What is required = Using the data below, output the first line and every line after it up to and including the line containing "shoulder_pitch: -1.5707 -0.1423", exactly as written and with nothing added.

Recorded data =
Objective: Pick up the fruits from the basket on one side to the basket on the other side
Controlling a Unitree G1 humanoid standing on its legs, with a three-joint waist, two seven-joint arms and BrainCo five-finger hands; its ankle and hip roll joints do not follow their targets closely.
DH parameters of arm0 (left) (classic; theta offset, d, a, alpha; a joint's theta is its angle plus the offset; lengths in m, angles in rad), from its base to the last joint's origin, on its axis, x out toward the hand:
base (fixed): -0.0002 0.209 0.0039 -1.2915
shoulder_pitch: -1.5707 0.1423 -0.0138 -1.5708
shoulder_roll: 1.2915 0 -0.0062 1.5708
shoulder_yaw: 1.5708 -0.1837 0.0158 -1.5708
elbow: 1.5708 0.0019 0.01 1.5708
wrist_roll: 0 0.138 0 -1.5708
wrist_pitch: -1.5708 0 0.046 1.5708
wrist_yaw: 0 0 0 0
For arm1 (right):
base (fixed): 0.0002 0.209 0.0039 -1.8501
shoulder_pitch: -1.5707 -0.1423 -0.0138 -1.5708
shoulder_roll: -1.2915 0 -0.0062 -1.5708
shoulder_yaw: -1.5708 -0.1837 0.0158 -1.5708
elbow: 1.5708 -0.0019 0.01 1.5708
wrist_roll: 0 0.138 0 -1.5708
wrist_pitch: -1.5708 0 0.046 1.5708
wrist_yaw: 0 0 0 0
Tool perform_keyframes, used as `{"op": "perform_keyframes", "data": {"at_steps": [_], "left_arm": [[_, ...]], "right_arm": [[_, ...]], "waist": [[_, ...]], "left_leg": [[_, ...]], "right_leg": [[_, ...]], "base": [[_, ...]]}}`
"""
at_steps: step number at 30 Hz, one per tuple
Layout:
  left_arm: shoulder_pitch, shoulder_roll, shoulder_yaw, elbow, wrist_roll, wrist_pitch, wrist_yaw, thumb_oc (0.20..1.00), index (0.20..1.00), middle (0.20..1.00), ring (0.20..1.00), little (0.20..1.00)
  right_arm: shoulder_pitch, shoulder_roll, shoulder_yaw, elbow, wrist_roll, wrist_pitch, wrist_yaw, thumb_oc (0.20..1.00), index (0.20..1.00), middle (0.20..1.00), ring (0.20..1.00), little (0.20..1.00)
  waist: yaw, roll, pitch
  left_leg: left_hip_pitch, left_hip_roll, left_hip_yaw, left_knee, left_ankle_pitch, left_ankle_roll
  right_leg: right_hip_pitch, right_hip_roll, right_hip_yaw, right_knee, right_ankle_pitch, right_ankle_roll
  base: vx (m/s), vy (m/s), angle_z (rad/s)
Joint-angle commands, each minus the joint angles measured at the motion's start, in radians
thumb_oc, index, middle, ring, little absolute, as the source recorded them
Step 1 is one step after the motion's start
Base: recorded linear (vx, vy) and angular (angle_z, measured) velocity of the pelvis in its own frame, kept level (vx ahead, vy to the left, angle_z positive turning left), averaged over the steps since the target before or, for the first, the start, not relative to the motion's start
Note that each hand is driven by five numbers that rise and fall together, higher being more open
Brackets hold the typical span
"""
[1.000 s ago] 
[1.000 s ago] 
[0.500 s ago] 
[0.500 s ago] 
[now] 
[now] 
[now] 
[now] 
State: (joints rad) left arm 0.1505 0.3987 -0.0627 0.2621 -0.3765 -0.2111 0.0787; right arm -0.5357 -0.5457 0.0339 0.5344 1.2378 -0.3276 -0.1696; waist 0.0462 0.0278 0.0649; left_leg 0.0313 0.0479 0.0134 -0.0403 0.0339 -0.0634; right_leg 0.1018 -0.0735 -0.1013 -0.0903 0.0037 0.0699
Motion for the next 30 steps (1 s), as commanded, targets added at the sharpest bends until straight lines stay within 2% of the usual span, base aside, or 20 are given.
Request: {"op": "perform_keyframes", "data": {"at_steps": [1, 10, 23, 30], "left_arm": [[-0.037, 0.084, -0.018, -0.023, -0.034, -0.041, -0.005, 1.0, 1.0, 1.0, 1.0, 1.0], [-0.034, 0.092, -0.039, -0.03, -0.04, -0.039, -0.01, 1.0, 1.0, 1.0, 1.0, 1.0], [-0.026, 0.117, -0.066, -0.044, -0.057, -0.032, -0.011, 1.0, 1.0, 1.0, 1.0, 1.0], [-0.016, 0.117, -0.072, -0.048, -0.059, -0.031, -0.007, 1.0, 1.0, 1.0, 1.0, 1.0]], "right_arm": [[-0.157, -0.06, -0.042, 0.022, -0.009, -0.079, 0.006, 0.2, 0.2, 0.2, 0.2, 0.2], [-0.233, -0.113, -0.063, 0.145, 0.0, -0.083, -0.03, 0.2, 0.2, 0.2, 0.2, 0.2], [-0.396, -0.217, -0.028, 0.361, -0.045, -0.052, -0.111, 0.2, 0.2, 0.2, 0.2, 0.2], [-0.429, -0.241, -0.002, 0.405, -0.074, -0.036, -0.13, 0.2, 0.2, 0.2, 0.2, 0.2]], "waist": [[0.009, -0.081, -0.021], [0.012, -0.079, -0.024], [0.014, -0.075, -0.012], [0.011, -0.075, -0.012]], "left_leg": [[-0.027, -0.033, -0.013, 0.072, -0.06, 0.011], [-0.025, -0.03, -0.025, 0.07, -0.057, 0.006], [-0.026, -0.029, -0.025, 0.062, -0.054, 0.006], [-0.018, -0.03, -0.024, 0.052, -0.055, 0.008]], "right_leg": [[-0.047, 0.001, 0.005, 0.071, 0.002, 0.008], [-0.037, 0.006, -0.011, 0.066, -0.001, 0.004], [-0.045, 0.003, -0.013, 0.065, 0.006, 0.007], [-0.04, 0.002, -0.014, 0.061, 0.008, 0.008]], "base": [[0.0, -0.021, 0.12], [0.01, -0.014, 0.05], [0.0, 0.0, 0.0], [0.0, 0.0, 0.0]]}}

Response =
Objective: Pick up the fruits from the basket on one side to the basket on the other side
Controlling a Unitree G1 humanoid standing on its legs, with a three-joint waist, two seven-joint arms and BrainCo five-finger hands; its ankle and hip roll joints do not follow their targets closely.
DH parameters of arm0 (left) (classic; theta offset, d, a, alpha; a joint's theta is its angle plus the offset; lengths in m, angles in rad), from its base to the last joint's origin, on its axis, x out toward the hand:
base (fixed): -0.0002 0.209 0.0039 -1.2915
shoulder_pitch: -1.5707 0.1423 -0.0138 -1.5708
shoulder_roll: 1.2915 0 -0.0062 1.5708
shoulder_yaw: 1.5708 -0.1837 0.0158 -1.5708
elbow: 1.5708 0.0019 0.01 1.5708
wrist_roll: 0 0.138 0 -1.5708
wrist_pitch: -1.5708 0 0.046 1.5708
wrist_yaw: 0 0 0 0
For arm1 (right):
base (fixed): 0.0002 0.209 0.0039 -1.8501
shoulder_pitch: -1.5707 -0.1423 -0.0138 -1.5708

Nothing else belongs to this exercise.